We desperately need that faith today. The world needs us to have that faith today. Desperately. We have become accustomed to asking of providing for the needs of the poor, or showing compassion to those we fear, “What good does it do?” We don’t need to understand it, anymore than we really understand the mechanics of the resurrection. We just need to have faith—and do it. I’m not saying, don’t use common sense or best practices. But let’s stop living under the cloud of suspicion and fear that have too often characterized our age since 9/11. We’ve allowed the shroud of death to cover us again. But it is Easter.
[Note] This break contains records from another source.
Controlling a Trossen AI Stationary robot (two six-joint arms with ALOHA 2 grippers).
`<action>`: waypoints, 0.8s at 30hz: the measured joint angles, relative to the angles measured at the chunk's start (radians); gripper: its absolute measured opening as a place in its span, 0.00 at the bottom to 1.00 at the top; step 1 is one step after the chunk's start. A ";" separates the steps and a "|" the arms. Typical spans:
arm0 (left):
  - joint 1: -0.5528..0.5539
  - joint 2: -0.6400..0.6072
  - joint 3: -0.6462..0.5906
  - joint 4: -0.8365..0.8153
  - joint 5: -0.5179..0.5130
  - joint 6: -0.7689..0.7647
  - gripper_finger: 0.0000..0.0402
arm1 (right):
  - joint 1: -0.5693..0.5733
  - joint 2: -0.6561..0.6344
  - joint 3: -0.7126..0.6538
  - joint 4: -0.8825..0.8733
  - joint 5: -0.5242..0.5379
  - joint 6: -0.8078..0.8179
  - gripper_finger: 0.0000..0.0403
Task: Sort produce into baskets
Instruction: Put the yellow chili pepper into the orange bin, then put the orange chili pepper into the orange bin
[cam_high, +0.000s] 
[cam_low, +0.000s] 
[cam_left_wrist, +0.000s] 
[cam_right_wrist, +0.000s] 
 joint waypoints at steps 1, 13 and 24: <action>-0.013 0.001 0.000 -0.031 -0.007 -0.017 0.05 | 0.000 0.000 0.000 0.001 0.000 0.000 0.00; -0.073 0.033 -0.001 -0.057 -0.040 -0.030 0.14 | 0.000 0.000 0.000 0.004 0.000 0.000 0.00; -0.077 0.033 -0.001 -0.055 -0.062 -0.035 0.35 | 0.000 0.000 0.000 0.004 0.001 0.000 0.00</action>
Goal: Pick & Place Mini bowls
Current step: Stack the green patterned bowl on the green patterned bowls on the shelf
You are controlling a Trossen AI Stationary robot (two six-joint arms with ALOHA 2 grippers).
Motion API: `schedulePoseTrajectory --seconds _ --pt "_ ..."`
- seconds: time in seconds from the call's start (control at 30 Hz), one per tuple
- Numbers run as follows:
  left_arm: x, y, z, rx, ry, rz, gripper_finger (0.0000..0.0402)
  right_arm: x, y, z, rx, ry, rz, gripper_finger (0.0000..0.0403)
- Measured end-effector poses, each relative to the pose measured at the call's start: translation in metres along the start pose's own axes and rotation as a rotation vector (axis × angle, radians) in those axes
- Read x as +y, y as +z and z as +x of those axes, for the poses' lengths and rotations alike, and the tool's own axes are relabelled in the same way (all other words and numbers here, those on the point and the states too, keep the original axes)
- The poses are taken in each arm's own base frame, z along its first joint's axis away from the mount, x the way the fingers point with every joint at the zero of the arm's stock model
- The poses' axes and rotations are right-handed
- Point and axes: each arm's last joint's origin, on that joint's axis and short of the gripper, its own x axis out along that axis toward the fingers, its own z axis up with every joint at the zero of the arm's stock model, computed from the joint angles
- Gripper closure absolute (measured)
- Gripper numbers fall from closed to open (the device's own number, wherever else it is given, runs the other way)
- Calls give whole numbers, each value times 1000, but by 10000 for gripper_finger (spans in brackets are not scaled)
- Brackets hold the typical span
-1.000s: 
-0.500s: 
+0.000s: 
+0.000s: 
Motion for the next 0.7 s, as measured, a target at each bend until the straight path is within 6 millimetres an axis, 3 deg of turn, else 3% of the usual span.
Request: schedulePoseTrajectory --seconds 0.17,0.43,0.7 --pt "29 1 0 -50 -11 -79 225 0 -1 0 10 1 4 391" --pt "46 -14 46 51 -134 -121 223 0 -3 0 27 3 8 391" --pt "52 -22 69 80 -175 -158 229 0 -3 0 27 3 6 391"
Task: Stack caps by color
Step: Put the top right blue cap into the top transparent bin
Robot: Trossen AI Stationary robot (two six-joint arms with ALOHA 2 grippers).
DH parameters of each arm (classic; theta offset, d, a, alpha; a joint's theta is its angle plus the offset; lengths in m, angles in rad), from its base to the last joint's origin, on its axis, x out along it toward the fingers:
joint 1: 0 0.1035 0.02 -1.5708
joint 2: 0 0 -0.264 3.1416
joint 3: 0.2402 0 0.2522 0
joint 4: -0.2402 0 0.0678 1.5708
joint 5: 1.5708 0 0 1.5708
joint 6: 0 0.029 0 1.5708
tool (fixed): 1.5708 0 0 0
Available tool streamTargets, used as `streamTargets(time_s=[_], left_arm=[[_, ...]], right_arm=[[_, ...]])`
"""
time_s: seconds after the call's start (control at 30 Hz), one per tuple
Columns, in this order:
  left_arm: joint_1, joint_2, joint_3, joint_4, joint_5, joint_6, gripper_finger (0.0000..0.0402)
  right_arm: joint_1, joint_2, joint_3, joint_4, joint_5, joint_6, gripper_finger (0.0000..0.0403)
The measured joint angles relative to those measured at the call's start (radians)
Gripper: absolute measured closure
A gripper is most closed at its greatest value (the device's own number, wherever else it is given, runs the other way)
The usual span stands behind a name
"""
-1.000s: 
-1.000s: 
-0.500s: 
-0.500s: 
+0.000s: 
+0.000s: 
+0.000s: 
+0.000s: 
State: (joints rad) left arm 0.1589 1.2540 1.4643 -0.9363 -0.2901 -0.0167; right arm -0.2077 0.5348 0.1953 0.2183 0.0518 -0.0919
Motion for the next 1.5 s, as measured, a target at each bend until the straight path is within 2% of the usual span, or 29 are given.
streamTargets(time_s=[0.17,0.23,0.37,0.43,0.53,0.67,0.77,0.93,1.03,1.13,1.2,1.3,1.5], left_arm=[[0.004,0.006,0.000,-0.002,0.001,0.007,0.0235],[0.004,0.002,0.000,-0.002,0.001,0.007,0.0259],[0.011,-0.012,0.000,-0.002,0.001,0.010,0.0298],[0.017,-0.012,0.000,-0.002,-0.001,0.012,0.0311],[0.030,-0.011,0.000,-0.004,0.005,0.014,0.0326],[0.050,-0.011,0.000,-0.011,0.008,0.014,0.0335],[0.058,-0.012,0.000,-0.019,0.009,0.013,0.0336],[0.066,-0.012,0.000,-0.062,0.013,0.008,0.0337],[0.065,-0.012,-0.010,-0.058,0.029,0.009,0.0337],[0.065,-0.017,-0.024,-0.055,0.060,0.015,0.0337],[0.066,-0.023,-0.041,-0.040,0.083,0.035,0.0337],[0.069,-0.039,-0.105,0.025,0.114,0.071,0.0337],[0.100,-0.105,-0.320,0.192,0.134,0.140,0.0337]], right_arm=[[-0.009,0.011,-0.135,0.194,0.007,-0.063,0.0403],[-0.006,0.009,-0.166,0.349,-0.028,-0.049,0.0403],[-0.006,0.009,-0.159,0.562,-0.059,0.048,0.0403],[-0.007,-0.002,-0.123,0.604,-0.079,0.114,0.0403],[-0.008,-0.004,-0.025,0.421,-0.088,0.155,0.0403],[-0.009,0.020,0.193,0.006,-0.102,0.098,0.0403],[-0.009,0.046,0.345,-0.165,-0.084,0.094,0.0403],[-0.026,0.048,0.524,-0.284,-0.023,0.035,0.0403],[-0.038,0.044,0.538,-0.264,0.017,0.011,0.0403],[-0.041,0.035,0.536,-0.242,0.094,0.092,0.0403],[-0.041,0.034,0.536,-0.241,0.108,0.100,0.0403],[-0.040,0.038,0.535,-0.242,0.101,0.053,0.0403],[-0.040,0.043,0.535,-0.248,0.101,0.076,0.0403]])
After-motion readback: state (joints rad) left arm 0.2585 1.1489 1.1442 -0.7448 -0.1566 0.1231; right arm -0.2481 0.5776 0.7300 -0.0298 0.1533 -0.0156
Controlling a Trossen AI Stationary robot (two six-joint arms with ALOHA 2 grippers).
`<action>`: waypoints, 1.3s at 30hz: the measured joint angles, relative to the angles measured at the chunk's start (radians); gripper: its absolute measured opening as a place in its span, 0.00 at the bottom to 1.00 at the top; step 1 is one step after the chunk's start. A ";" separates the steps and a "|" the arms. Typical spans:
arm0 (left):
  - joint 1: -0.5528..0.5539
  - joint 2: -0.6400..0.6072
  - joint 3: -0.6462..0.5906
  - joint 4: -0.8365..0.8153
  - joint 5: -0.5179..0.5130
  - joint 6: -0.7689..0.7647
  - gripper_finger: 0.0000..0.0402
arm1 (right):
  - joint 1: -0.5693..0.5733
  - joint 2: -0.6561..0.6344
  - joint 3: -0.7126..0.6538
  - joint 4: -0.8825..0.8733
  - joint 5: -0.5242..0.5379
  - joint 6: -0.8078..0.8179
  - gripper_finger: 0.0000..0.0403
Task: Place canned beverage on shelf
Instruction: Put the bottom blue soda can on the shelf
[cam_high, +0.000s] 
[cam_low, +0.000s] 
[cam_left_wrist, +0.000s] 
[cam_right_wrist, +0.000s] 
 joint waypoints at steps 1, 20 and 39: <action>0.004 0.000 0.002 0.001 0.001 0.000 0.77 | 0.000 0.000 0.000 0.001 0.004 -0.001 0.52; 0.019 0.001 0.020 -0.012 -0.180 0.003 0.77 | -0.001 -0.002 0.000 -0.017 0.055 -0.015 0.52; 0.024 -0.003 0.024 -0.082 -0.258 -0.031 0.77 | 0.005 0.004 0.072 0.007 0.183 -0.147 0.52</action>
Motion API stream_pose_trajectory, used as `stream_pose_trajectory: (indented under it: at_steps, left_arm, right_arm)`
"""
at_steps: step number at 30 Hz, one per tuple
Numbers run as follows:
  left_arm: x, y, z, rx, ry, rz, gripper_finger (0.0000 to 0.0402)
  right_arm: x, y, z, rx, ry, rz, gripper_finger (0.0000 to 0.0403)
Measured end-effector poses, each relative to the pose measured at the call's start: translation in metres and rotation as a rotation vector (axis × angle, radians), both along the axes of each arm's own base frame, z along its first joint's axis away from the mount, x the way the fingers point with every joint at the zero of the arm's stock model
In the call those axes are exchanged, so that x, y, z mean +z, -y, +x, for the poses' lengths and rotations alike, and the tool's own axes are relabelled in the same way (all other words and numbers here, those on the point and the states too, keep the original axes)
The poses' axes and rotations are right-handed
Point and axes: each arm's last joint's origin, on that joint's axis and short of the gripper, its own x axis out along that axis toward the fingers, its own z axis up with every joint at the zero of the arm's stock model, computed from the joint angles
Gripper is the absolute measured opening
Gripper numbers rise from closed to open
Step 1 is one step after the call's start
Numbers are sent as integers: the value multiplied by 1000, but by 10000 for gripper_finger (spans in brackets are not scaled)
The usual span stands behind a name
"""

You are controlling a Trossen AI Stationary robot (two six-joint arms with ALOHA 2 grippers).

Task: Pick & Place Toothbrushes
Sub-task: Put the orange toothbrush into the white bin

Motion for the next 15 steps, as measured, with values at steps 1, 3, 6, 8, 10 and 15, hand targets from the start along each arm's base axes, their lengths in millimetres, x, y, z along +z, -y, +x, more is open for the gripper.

We live in resurrection hope—believing that God has destroyed

the shroud that enfolds all peoples,

the sheet that covers all nations;

that God has swallowed up death forever.

We don’t need to understand how the resurrection works, how it came to be that Jesus rose from the dead, or how love and compassion and peacemaking and empathy can change the world. We don’t need to understand it. We just need to believe it. To believe it is to believe in God, the God who sent the Son of Man, Jesus, “Not to condemn the world, but that through him the world might be saved,” who “came that we might have life, and have it abundantly.”

Believe in the God who raised Jesus from the dead–because that God can change the world.